🤖 AI Summary
Current homeless encampment monitoring—e.g., point-in-time counts—is infrequent and coarse-grained spatially, failing to capture daily dynamics in tent distribution. This paper proposes the first crowdsourced, data-driven framework integrating 311 service requests with street-level imagery to enable daily, block-scale monitoring of homeless tents. Methodologically, it innovatively combines computer vision (for automated tent detection in street-view images), multi-source spatiotemporal data fusion, and a lightweight predictive model to detect short-term fluctuations and characterize spatial migration patterns. The approach significantly improves monitoring timeliness and cost-efficiency. In a San Francisco case study, it successfully identified critical changes—including pandemic-driven surges in tent counts and shifts in geographic distribution—thereby supporting evidence-based, granular policy responses.
📝 Abstract
Homelessness in the United States has surged to levels unseen since the Great Depression. However, existing methods for monitoring it, such as point-in-time (PIT) counts, have limitations in terms of frequency, consistency, and spatial detail. This study proposes a new approach using publicly available, crowdsourced data, specifically 311 Service Calls and street-level imagery, to track and forecast homeless tent trends in San Francisco.
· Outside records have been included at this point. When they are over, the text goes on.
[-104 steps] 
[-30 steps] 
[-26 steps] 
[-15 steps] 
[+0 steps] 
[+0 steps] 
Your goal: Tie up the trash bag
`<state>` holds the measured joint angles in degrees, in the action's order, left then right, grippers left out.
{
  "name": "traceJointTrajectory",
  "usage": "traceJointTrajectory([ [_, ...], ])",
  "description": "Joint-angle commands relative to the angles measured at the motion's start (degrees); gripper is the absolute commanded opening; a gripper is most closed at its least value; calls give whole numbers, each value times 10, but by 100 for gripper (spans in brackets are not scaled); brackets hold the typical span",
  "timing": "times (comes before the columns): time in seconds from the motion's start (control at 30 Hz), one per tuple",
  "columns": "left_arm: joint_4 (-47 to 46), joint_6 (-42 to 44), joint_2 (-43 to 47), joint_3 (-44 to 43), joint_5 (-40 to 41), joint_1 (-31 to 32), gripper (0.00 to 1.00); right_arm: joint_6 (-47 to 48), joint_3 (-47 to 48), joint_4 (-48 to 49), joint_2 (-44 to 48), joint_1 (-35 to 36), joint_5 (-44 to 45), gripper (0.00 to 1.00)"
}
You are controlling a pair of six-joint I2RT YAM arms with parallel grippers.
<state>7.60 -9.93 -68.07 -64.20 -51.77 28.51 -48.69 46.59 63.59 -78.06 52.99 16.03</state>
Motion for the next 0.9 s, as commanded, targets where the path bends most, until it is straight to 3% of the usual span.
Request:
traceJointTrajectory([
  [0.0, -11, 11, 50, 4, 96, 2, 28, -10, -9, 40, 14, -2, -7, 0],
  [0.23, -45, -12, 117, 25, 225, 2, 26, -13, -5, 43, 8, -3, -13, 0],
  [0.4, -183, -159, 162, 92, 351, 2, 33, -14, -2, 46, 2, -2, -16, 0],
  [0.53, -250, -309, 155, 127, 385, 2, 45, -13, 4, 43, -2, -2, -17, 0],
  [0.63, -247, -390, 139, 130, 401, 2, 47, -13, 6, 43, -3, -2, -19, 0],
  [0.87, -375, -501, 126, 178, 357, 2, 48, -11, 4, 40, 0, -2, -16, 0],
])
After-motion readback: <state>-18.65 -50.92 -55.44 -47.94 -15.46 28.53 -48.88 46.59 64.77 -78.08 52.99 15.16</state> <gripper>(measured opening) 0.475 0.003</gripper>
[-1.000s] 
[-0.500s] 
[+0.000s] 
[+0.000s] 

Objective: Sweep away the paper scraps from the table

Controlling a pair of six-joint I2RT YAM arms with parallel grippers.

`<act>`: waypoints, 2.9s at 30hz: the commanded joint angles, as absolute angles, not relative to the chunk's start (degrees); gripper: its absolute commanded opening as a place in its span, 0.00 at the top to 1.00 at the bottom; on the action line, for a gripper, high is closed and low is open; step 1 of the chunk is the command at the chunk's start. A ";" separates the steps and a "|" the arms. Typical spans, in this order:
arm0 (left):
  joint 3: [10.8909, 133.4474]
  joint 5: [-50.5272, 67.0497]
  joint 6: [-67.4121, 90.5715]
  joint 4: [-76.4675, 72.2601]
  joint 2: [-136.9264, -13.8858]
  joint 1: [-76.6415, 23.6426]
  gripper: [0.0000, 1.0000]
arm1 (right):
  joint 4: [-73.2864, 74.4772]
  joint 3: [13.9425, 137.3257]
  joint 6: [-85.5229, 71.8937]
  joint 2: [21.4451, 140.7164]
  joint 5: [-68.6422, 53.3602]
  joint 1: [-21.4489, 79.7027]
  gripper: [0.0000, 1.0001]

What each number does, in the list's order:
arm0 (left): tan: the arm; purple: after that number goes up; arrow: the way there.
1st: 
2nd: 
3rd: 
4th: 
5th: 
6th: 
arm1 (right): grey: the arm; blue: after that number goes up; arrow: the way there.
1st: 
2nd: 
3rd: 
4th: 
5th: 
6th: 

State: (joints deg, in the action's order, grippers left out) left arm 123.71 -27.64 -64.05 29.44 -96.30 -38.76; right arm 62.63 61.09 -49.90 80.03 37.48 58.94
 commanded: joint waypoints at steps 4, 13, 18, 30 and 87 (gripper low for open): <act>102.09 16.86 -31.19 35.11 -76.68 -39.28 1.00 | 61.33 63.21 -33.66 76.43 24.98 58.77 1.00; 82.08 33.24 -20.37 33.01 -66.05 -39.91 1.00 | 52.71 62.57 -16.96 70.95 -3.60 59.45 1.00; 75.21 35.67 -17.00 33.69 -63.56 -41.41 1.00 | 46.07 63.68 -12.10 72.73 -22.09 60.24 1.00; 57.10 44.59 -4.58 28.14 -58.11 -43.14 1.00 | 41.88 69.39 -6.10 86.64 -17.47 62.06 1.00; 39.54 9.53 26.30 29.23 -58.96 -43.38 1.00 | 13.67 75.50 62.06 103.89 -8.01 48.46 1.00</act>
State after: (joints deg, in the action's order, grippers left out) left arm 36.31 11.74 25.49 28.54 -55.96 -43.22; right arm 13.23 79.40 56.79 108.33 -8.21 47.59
Our predictive model captures fine-grained daily and neighborhood-level variations, uncovering patterns that traditional counts often overlook, such as rapid fluctuations during the COVID-19 pandemic and spatial shifts in tent locations over time. By providing more timely, localized, and cost-effective information, this approach serves as a valuable tool for guiding policy responses and evaluating interventions aimed at reducing unsheltered homelessness.